--- START ---

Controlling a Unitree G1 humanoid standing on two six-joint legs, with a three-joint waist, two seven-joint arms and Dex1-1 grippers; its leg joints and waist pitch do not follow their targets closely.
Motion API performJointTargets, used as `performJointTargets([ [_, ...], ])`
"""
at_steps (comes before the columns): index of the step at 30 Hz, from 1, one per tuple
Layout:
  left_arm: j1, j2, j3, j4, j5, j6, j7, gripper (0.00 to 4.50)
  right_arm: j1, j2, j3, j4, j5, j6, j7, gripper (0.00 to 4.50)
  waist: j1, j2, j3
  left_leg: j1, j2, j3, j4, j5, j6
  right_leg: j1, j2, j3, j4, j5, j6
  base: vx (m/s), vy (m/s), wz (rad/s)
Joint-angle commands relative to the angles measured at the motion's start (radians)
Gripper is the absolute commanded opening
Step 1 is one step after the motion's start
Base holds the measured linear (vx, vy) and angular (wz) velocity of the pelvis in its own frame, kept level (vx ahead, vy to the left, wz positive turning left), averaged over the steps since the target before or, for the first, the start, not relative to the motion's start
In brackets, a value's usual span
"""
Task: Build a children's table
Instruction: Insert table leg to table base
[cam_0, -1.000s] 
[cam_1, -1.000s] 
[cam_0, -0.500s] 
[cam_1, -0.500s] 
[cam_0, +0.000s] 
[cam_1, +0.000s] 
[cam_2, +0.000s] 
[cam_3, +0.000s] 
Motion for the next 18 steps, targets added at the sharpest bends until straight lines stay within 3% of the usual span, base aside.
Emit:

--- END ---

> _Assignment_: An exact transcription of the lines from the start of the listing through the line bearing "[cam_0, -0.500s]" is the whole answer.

> _Result_:
Controlling a Unitree G1 humanoid standing on two six-joint legs, with a three-joint waist, two seven-joint arms and Dex1-1 grippers; its leg joints and waist pitch do not follow their targets closely.
Motion API performJointTargets, used as `performJointTargets([ [_, ...], ])`
"""
at_steps (comes before the columns): index of the step at 30 Hz, from 1, one per tuple
Layout:
  left_arm: j1, j2, j3, j4, j5, j6, j7, gripper (0.00 to 4.50)
  right_arm: j1, j2, j3, j4, j5, j6, j7, gripper (0.00 to 4.50)
  waist: j1, j2, j3
  left_leg: j1, j2, j3, j4, j5, j6
  right_leg: j1, j2, j3, j4, j5, j6
  base: vx (m/s), vy (m/s), wz (rad/s)
Joint-angle commands relative to the angles measured at the motion's start (radians)
Gripper is the absolute commanded opening
Step 1 is one step after the motion's start
Base holds the measured linear (vx, vy) and angular (wz) velocity of the pelvis in its own frame, kept level (vx ahead, vy to the left, wz positive turning left), averaged over the steps since the target before or, for the first, the start, not relative to the motion's start
In brackets, a value's usual span
"""
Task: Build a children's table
Instruction: Insert table leg to table base
[cam_0, -1.000s] 
[cam_1, -1.000s] 
[cam_0, -0.500s] 

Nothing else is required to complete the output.